WORK INSTRUCTIONS: Please output exactly the part of the records below that opens with the line containing "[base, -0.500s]" and closes with the line containing "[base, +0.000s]", both lines included, and nothing else.

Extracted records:
[Start of Attachment]

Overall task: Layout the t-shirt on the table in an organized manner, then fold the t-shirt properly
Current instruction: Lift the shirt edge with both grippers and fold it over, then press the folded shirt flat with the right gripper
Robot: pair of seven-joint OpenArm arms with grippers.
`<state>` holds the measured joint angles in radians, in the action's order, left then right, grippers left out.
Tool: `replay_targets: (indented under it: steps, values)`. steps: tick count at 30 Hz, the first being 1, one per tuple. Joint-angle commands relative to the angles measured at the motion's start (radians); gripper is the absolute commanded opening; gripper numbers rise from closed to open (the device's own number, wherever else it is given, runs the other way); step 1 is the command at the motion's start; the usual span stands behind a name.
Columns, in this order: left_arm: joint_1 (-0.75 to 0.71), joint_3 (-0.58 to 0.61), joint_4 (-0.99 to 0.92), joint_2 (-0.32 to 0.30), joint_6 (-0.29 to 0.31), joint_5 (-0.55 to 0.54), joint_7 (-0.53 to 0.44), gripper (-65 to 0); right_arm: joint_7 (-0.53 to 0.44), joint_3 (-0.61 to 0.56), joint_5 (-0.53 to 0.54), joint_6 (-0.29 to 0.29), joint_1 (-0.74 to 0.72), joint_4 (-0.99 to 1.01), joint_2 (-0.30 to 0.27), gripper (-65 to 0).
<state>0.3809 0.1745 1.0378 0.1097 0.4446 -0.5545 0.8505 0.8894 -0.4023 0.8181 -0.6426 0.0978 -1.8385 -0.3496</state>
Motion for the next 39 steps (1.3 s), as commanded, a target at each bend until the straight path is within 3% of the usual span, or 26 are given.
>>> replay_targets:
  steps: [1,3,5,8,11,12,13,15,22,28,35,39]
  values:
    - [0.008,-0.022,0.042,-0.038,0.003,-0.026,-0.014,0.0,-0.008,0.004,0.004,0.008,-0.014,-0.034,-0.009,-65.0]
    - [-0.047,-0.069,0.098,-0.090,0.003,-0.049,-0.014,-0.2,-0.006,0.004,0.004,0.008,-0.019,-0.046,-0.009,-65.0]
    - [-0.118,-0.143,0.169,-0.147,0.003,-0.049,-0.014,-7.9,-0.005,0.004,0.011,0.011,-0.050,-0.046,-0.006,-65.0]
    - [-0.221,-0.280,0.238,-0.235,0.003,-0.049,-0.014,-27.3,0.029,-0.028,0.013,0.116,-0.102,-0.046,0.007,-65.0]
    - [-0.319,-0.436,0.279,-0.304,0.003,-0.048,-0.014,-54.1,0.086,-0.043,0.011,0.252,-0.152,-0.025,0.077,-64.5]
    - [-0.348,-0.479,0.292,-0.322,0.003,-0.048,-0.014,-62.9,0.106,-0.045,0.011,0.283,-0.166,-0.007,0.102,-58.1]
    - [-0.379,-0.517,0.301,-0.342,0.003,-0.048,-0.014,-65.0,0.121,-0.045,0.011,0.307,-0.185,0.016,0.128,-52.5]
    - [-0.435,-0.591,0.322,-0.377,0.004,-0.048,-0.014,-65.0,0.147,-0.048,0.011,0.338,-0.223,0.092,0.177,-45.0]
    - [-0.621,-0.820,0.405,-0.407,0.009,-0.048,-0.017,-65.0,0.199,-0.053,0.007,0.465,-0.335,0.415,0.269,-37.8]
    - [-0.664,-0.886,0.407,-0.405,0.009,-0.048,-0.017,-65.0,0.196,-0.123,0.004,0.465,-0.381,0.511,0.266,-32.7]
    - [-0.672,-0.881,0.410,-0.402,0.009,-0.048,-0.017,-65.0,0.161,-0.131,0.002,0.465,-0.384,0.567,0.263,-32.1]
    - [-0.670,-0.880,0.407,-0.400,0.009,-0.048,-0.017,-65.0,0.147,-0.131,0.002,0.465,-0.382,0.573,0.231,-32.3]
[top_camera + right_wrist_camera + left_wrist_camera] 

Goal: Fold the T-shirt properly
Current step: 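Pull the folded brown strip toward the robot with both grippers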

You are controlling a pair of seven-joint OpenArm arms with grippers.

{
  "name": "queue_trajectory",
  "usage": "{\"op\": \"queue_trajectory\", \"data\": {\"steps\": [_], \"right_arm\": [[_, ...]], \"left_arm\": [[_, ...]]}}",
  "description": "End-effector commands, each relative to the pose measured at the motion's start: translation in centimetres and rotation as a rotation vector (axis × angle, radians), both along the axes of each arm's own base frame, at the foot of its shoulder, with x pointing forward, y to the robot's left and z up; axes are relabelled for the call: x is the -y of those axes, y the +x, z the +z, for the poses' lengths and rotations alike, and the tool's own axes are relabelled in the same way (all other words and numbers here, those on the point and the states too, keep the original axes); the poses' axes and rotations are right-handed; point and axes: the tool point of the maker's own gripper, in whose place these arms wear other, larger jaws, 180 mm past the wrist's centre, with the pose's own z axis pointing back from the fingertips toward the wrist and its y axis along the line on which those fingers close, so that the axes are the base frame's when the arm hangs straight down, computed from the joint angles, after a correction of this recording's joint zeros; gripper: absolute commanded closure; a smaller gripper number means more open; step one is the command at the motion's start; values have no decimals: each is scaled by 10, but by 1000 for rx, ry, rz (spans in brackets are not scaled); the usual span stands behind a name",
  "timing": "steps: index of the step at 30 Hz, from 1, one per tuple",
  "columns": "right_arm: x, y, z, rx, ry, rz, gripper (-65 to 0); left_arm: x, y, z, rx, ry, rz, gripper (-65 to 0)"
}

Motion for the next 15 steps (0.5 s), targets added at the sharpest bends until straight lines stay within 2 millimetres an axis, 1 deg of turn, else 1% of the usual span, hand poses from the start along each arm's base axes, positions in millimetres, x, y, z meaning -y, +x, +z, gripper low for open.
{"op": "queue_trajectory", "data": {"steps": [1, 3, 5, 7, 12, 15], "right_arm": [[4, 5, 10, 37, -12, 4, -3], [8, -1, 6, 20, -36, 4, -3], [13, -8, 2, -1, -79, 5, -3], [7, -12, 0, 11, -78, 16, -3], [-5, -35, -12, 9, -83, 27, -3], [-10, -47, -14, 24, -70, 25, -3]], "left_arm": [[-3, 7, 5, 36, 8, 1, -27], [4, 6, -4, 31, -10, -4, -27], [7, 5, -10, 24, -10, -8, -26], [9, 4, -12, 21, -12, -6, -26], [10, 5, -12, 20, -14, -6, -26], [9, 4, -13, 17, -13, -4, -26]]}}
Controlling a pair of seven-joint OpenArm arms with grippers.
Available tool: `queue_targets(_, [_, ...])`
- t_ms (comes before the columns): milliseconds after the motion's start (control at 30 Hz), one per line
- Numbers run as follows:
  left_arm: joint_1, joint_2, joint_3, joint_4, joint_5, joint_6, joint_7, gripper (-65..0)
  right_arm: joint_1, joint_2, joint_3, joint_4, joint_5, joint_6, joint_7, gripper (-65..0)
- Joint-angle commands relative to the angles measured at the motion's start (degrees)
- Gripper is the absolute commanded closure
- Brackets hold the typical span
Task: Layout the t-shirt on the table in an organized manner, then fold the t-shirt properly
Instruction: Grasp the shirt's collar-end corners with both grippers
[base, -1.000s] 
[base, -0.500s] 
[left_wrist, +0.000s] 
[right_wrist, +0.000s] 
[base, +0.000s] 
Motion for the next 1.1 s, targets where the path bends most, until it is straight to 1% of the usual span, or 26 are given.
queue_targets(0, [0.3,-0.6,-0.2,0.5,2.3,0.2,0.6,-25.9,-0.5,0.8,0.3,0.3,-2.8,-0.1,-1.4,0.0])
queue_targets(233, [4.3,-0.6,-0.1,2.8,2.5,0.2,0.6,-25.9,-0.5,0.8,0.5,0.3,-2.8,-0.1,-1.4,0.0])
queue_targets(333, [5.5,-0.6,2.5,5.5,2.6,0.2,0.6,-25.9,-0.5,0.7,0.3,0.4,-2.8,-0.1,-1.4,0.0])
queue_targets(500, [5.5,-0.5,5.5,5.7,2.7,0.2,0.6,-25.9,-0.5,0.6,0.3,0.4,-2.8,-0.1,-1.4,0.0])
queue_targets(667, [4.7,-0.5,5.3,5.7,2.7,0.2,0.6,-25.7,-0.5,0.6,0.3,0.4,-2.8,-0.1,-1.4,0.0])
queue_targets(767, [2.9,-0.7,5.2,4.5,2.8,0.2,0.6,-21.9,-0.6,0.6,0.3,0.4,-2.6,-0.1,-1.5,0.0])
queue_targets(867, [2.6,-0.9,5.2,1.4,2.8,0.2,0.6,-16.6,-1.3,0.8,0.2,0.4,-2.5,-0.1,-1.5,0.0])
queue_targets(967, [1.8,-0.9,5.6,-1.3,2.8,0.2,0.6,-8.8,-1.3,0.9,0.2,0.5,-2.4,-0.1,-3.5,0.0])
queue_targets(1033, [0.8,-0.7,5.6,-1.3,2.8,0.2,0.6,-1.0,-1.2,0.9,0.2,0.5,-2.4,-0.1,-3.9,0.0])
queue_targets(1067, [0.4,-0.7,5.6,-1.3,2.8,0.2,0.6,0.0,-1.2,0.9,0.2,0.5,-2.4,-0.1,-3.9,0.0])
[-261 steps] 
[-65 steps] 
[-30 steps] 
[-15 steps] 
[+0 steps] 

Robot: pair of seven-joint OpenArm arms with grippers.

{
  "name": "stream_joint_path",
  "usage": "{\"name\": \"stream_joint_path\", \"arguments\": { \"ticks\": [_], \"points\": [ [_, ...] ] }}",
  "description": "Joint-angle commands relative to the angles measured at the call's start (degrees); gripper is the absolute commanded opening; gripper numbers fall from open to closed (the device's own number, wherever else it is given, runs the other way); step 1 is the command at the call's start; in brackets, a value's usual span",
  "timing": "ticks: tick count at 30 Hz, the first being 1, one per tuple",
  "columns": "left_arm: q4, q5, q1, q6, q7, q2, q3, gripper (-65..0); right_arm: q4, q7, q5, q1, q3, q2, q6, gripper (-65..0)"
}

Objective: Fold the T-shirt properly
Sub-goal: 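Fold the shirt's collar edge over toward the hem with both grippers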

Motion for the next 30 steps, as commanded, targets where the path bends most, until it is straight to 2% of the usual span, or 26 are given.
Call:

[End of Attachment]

SOLUTION TO THIS EXERCISE:
[base, -0.500s] 
[left_wrist, +0.000s] 
[right_wrist, +0.000s] 
[base, +0.000s] 

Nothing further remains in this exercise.